Carl is an Ivorian nurse who attended one of our CHE (Community Health Engagement) trainings in 2013. He is now leading a fledgling CHE effort in a village, I recently visited to see how things were progressing. Transport took more than three and a half hours to get there (just 45 miles, but 38 passengers on a vehicle planned with seats for 22!) Carl was off to a great start with a CHE program, but he hit some challenges in learning to involve the community. Despite the missteps, the church has grown, advancing in obedience to King Jesus. He shared that he feels led by God to be content where he has been placed.
The sheep and goats pictured are a microenterprise idea that Carl copied as God spoke to him following the CHE training in May 2013. He raises them because there’s less investment required to make a profit than with chicken. The animals are in pens rather than freely roaming for both obedience sake and keeping the stock alive.

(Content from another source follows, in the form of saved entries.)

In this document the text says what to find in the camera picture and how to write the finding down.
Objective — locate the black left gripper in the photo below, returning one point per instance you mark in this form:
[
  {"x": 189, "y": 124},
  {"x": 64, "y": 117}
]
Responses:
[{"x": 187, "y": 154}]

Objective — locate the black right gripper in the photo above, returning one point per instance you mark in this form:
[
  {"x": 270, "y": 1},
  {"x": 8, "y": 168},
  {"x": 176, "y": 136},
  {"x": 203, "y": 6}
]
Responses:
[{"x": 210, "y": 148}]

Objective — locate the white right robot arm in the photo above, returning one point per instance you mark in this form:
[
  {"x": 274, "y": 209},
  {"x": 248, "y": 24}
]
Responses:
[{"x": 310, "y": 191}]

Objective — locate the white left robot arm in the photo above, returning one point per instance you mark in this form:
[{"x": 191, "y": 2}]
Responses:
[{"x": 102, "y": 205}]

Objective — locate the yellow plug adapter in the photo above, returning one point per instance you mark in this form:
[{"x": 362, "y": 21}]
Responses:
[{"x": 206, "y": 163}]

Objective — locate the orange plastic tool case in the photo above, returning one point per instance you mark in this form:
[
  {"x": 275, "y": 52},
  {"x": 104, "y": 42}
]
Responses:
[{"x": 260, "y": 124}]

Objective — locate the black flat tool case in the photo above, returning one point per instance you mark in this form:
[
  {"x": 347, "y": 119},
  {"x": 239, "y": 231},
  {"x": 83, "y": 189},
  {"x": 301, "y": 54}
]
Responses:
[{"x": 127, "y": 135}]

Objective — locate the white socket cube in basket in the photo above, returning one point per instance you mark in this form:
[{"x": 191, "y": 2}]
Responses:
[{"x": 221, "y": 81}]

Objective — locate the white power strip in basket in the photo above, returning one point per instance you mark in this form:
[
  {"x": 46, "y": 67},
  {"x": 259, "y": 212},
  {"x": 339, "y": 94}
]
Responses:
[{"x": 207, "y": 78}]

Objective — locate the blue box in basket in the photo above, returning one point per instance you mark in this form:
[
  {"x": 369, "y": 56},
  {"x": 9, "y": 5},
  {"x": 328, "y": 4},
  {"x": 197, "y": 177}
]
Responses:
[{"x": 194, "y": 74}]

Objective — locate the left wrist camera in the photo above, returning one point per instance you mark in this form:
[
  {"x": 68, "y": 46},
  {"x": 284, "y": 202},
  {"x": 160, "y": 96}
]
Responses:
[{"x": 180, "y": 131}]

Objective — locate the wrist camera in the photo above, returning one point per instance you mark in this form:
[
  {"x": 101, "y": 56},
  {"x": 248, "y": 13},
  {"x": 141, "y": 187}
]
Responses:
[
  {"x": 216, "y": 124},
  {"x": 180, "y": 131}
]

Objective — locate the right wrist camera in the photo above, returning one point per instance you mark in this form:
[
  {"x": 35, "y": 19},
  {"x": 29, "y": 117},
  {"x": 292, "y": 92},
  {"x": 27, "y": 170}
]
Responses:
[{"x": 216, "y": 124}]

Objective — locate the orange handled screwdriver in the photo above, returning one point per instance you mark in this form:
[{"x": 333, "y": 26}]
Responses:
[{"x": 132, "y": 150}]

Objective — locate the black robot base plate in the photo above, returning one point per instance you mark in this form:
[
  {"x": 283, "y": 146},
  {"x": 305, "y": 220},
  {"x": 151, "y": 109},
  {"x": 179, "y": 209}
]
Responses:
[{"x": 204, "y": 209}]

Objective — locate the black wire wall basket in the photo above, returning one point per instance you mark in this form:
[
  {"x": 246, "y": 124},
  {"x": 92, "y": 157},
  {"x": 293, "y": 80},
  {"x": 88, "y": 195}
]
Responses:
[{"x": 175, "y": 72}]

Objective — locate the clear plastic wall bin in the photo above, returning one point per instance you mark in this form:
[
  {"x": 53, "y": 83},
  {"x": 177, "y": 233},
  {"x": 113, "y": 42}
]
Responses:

To feed the growing herd, families that do not have funds for school supplies or books, are blessed by work with their hands. They gather grass and other food from the surrounding forest land, feed the animals, and get compensated. This develops skills and knowledge about how to care for and manage livestock in a way that supports health. It also gets kids to school, and helps the village nurse at the same time. It’s a classic win-win that happens when CHE principles are applied. Of the more than 1,300 patients under his direct or surrogate care last month, over 50% came because of malaria. Another third visited because of respiratory disease. Our discussion focused partially on how to re-focus some of the CHE efforts toward those issues. I reviewed with Carl some of the basic CHE analysis tools that help communities grow in their understanding of how physical and spiritual problems are often related. The visit seemed to help Carl visualize a way to revitalize the community’s engagement. I also made him aware of fellow Ivorian’s nearby who want to help CHE advance in the region.